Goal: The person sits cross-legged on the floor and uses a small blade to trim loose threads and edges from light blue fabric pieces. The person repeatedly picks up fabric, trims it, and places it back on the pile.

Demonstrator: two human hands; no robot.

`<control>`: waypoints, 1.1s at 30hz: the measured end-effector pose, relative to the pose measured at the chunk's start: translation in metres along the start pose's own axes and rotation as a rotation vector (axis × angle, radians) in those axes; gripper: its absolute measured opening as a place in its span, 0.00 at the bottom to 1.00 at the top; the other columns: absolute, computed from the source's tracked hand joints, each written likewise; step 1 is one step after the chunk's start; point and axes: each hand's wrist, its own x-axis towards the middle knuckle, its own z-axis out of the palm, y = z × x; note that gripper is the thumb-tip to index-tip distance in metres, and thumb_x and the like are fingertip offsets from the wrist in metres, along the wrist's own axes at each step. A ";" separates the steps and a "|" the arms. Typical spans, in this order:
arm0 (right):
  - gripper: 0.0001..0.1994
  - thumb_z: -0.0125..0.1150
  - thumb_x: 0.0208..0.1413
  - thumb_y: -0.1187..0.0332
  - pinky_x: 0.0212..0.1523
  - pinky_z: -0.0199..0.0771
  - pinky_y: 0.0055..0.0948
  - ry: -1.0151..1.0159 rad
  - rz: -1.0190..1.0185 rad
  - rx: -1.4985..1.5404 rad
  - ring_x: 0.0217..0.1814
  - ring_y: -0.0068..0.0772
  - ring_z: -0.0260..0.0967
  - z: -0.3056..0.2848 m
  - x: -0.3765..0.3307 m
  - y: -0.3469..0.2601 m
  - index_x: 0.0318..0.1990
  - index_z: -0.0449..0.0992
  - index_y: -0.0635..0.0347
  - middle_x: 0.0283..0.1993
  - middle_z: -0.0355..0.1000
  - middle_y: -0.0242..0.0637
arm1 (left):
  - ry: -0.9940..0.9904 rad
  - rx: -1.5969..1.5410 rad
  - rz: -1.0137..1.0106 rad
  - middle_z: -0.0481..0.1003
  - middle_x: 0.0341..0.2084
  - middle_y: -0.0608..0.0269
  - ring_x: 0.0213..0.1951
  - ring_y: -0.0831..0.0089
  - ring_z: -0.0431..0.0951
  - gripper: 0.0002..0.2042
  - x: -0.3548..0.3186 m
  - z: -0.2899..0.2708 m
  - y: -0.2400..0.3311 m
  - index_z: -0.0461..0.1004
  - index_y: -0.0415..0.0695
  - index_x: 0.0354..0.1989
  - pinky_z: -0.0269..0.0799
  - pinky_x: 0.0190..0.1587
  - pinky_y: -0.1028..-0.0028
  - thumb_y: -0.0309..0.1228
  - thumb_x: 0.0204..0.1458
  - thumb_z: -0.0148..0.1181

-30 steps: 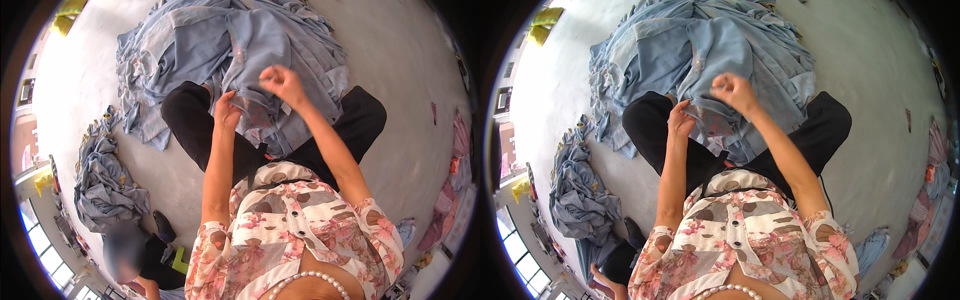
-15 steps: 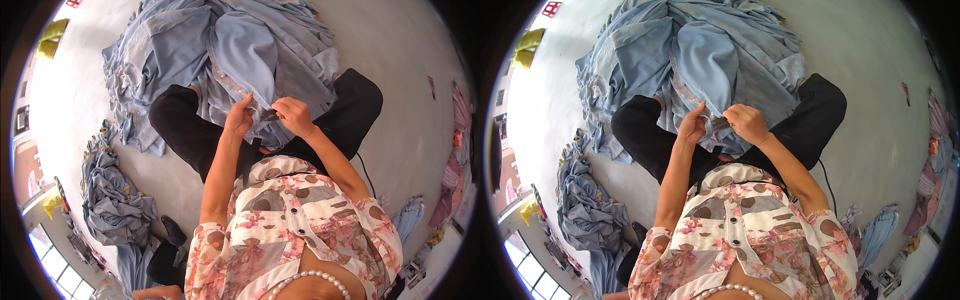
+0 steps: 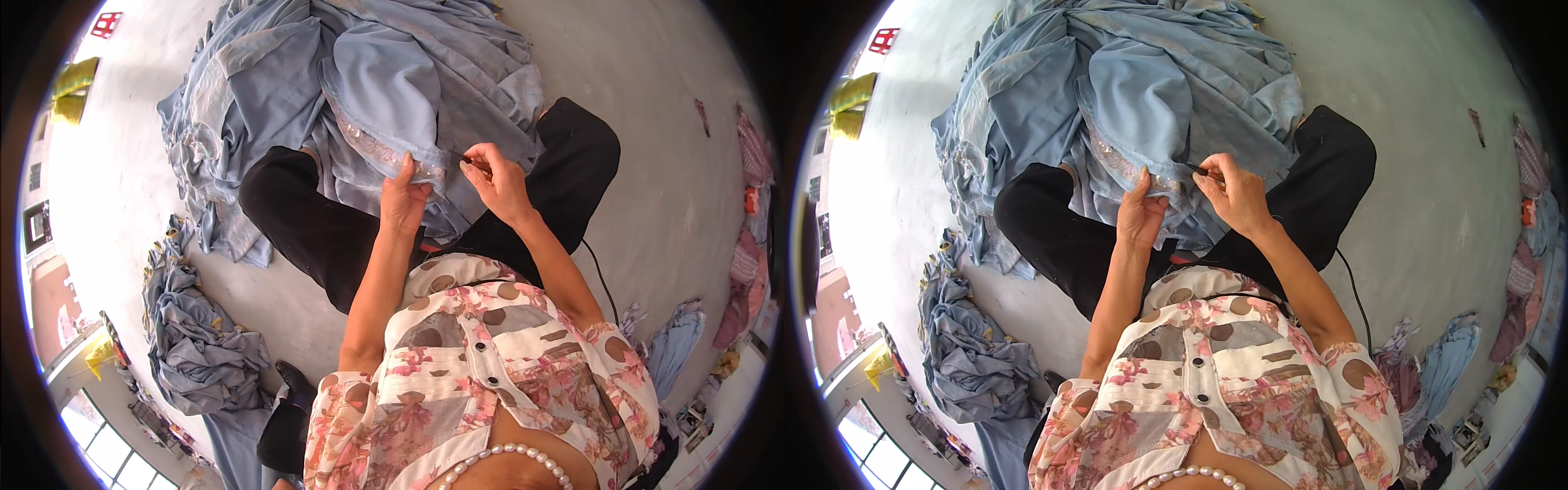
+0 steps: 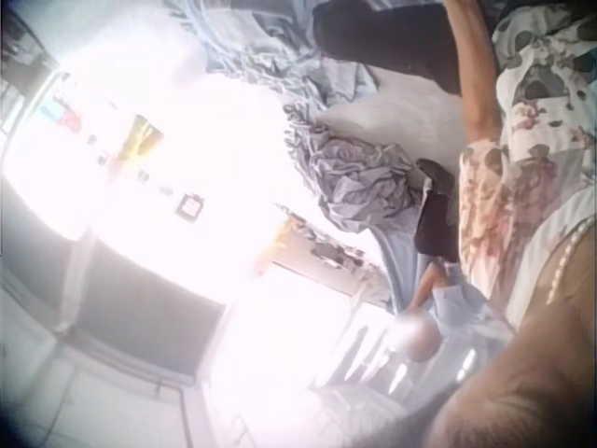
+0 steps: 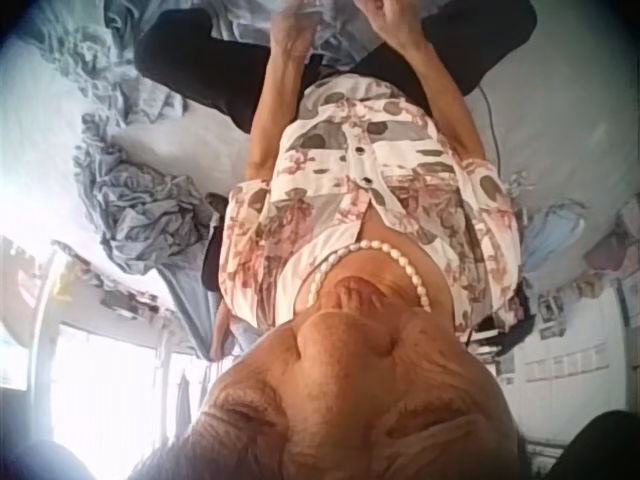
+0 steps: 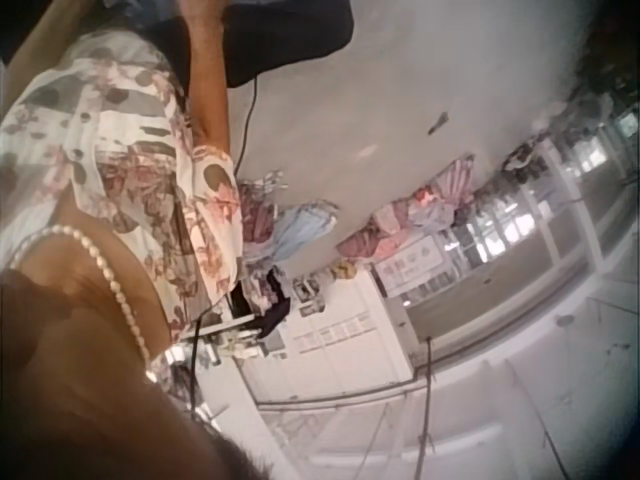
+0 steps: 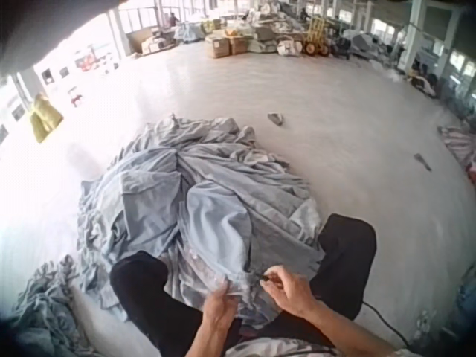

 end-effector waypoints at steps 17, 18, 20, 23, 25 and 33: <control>0.11 0.64 0.49 0.65 0.22 0.69 0.27 0.038 -0.206 -0.086 0.22 0.33 0.72 0.016 0.015 0.009 0.33 0.68 0.60 0.22 0.72 0.36 | -0.104 0.084 -0.021 0.75 0.39 0.61 0.38 0.70 0.77 0.10 0.002 0.000 -0.001 0.69 0.40 0.44 0.77 0.37 0.69 0.29 0.56 0.53; 0.11 0.64 0.49 0.66 0.22 0.68 0.27 0.044 -0.215 -0.099 0.22 0.33 0.72 0.016 0.015 0.006 0.33 0.68 0.60 0.22 0.72 0.36 | -0.105 0.098 -0.015 0.75 0.39 0.61 0.38 0.70 0.77 0.10 0.002 -0.001 -0.001 0.69 0.40 0.45 0.77 0.37 0.69 0.29 0.55 0.53; 0.11 0.64 0.49 0.66 0.22 0.68 0.27 0.084 -0.141 -0.115 0.22 0.33 0.72 0.009 0.017 -0.001 0.32 0.69 0.61 0.21 0.72 0.37 | -0.107 0.125 -0.004 0.75 0.40 0.61 0.38 0.69 0.77 0.11 0.002 -0.002 -0.001 0.69 0.41 0.45 0.77 0.38 0.68 0.29 0.55 0.53; 0.09 0.63 0.50 0.72 0.24 0.66 0.17 0.155 -0.058 0.058 0.24 0.14 0.65 0.002 0.015 0.005 0.36 0.70 0.64 0.25 0.72 0.31 | -0.035 0.082 -0.011 0.74 0.40 0.61 0.39 0.68 0.77 0.12 0.005 -0.002 -0.002 0.69 0.41 0.46 0.77 0.38 0.68 0.29 0.55 0.53; 0.10 0.64 0.49 0.72 0.23 0.63 0.16 0.120 -0.036 0.098 0.23 0.13 0.61 -0.006 0.010 0.008 0.38 0.70 0.63 0.24 0.69 0.28 | -0.038 0.032 -0.040 0.74 0.41 0.60 0.39 0.67 0.76 0.12 0.007 -0.002 0.001 0.68 0.41 0.47 0.76 0.39 0.67 0.29 0.55 0.53; 0.13 0.66 0.48 0.70 0.26 0.64 0.14 0.120 -0.039 0.059 0.25 0.11 0.61 0.004 -0.020 0.007 0.36 0.70 0.64 0.25 0.69 0.28 | -0.056 0.092 -0.002 0.74 0.37 0.61 0.37 0.67 0.77 0.11 0.013 -0.001 0.003 0.68 0.41 0.45 0.78 0.37 0.66 0.30 0.55 0.54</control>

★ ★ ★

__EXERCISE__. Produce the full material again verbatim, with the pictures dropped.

__ANSWER TO THIS TASK__.
Goal: The person sits cross-legged on the floor and uses a small blade to trim loose threads and edges from light blue fabric pieces. The person repeatedly picks up fabric, trims it, and places it back on the pile.

Demonstrator: two human hands; no robot.

`<control>`: waypoints, 1.1s at 30hz: the measured end-effector pose, relative to the pose measured at the chunk's start: translation in metres along the start pose's own axes and rotation as a rotation vector (axis × angle, radians) in those axes; gripper: its absolute measured opening as a place in its span, 0.00 at the bottom to 1.00 at the top; the other columns: absolute, computed from the source's tracked hand joints, each written likewise; step 1 is one step after the chunk's start; point and axes: each hand's wrist, its own x-axis towards the middle knuckle, its own z-axis out of the palm, y = z × x; note that gripper is the thumb-tip to index-tip distance in metres, and thumb_x and the like are fingertip offsets from the wrist in metres, along the wrist's own axes at each step. A ";" separates the steps and a "|" the arms. Typical spans, in this order:
arm0 (right):
  - gripper: 0.0001..0.1994
  - thumb_z: -0.0125..0.1150
  - thumb_x: 0.0208..0.1413
  - thumb_y: -0.1187..0.0332
  - pinky_x: 0.0212..0.1523
  - pinky_z: -0.0199..0.0771
  - pinky_y: 0.0055..0.0948
  - ry: -1.0151..1.0159 rad
  - rz: -1.0190..1.0185 rad
  - rx: -1.4985..1.5404 rad
  - ring_x: 0.0217..0.1814
  - ring_y: -0.0068..0.0772
  - ring_z: -0.0260..0.0967
  - z: -0.3056..0.2848 m
  - x: -0.3765..0.3307 m
  - y: -0.3469..0.2601 m
  - index_x: 0.0318..0.1990
  - index_z: -0.0449..0.0992
  - index_y: -0.0635..0.0347
  - middle_x: 0.0283..0.1993
  - middle_z: -0.0355..0.1000
  - middle_y: -0.0242..0.0637
arm1 (left):
  - ry: -0.9940..0.9904 rad
  - rx: -1.5969..1.5410 rad
  - rz: -1.0137..1.0106 rad
  - middle_z: -0.0481..0.1003
  - middle_x: 0.0341..0.2084
  - middle_y: -0.0608..0.0269
  - ring_x: 0.0213..0.1951
  - ring_y: -0.0831..0.0089
  - ring_z: -0.0431..0.0951
  - gripper: 0.0002..0.2042
  - x: -0.3548..0.3186 m
  - z: -0.2899..0.2708 m
  - y: -0.2400..0.3311 m
  - index_z: -0.0461..0.1004
  - index_y: -0.0415..0.0695
  - index_x: 0.0354..0.1989
  - pinky_z: -0.0269..0.0799
  - pinky_x: 0.0190..0.1587
  - pinky_y: -0.1028..-0.0028
  - thumb_y: -0.0309..0.1228
  - thumb_x: 0.0204..0.1458
  - thumb_z: -0.0148..0.1181

-30 steps: 
-15 steps: 
+0 steps: 
+0 steps: 
+0 steps: 
+0 steps: 
+0 steps: 

 end-effector waypoints at steps 17, 18, 20, 23, 25 and 33: <control>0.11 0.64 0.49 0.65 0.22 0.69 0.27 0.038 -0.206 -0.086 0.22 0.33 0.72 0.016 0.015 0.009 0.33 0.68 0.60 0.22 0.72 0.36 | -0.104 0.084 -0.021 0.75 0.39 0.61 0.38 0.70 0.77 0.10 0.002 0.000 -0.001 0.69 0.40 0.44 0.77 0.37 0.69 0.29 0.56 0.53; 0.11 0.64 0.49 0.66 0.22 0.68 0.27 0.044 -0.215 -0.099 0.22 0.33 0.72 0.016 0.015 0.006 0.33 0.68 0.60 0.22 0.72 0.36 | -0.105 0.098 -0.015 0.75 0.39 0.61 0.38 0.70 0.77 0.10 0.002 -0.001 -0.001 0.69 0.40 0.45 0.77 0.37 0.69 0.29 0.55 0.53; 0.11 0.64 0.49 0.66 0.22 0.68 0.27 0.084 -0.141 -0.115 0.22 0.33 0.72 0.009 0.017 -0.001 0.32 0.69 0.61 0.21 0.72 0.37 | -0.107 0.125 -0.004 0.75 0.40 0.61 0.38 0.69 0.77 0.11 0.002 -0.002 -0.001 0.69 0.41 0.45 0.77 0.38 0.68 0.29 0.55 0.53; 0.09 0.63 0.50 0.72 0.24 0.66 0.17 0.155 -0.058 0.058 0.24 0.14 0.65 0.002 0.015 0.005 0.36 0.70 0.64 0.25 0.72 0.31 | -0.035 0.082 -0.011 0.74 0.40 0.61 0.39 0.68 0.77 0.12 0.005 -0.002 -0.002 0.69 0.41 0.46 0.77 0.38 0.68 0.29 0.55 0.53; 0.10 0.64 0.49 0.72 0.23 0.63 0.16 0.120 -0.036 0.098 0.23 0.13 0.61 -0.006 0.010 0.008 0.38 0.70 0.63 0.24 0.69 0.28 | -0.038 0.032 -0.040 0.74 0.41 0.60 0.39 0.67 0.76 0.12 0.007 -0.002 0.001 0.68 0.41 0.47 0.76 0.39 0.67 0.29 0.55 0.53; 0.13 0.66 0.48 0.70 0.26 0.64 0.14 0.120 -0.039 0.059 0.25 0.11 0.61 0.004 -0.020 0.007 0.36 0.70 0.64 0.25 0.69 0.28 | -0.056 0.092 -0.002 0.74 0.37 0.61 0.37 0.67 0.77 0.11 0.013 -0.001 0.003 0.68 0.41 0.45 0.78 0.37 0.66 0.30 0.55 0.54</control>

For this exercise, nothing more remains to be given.